◆ **Exercise description**: On every line of the listing, check for "instance"; copy the lines that have it.
* * *
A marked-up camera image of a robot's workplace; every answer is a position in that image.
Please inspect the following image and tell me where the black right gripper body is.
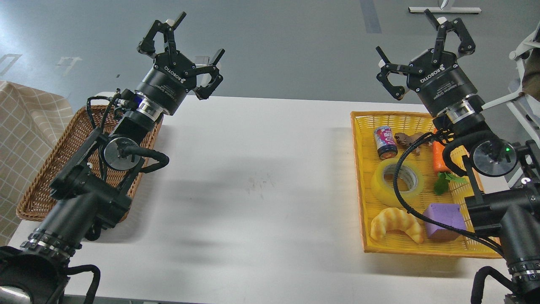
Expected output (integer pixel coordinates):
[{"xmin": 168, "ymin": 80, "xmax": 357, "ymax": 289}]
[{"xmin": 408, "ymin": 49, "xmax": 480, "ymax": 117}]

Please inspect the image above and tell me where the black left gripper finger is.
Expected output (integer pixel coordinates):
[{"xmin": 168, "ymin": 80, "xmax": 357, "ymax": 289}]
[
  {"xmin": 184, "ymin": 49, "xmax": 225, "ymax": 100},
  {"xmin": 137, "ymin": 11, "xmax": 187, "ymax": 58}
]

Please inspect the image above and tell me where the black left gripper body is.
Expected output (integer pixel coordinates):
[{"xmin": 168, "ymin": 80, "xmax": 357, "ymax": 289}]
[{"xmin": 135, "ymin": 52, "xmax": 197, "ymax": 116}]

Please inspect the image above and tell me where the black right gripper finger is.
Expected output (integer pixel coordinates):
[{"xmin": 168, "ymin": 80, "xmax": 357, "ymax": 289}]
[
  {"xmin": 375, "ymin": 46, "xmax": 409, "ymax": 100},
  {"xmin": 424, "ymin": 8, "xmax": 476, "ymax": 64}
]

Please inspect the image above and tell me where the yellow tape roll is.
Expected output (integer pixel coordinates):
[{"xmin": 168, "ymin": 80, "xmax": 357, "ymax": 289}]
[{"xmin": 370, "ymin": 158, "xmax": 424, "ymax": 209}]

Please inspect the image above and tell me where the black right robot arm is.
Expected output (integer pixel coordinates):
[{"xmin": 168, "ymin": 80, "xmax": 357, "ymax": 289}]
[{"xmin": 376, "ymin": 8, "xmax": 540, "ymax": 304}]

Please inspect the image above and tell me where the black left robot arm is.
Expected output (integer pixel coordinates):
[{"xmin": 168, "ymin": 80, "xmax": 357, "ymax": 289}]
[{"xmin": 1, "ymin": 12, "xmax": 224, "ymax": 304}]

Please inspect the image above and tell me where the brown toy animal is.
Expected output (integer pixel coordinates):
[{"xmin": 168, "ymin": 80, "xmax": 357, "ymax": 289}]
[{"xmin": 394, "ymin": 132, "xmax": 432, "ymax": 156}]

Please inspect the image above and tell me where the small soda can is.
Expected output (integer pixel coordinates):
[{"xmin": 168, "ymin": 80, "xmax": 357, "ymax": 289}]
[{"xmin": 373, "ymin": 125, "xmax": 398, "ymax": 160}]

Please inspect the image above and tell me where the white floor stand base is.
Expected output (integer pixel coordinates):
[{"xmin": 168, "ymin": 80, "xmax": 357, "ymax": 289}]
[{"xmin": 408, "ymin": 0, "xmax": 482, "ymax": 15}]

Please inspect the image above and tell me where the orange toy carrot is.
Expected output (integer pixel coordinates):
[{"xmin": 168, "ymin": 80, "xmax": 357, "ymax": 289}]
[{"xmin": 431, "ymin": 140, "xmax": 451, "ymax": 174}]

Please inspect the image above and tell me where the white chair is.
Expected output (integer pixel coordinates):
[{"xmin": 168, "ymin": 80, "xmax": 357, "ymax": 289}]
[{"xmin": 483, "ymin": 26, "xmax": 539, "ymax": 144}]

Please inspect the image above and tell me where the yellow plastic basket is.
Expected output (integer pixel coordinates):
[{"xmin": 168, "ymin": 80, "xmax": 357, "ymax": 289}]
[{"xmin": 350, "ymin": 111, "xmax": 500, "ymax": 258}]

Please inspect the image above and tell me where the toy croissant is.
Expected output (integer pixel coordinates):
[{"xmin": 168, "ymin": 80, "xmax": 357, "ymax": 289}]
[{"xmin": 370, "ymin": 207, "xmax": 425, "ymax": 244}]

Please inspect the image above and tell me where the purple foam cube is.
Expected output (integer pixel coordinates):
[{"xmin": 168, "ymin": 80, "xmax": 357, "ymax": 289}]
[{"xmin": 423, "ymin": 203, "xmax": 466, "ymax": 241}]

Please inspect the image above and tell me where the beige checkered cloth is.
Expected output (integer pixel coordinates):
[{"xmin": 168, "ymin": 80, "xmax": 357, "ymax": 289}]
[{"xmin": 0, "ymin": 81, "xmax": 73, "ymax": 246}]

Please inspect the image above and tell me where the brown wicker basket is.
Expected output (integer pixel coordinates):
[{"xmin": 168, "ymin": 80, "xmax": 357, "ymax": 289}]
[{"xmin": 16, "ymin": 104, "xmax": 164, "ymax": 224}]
* * *
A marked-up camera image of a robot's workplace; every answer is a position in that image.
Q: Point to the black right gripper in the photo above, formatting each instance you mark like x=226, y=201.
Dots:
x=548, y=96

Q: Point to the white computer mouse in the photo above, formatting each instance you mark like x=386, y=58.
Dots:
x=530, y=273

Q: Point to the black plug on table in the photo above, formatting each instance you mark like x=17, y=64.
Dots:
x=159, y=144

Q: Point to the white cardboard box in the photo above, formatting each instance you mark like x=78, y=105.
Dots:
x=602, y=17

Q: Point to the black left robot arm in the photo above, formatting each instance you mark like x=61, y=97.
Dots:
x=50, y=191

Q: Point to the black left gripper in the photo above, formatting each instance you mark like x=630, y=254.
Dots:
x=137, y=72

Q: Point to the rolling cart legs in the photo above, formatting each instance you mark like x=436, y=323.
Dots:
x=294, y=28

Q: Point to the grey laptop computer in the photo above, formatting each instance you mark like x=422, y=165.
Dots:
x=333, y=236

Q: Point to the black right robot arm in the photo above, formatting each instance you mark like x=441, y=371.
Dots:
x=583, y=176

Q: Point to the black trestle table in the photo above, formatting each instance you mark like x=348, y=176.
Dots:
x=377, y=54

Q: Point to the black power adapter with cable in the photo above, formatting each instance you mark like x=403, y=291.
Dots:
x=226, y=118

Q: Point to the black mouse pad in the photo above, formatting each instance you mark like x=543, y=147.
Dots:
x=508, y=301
* * *
◆ **Reply**:
Q: Point to the black right gripper in the photo above, formatting each instance you mark like x=226, y=201.
Q: Point to the white computer mouse in the photo above, formatting each instance you mark like x=386, y=58.
Q: Point to the black plug on table in the photo above, formatting each instance you mark like x=17, y=64.
Q: Point to the white cardboard box in the photo above, formatting each instance you mark like x=78, y=105.
Q: Point to the black left robot arm in the photo above, formatting each instance you mark like x=61, y=97.
Q: Point to the black left gripper in the photo above, formatting each instance you mark like x=630, y=254.
Q: Point to the rolling cart legs in the photo above, formatting each instance you mark like x=436, y=323.
Q: Point to the grey laptop computer in the photo above, formatting each instance you mark like x=422, y=165.
Q: Point to the black right robot arm in the photo above, formatting each instance you mark like x=441, y=371.
Q: Point to the black trestle table in the photo above, formatting each instance you mark like x=348, y=176.
Q: Point to the black power adapter with cable in the photo above, formatting each instance you mark like x=403, y=291.
Q: Point to the black mouse pad in the photo above, formatting each instance you mark like x=543, y=147.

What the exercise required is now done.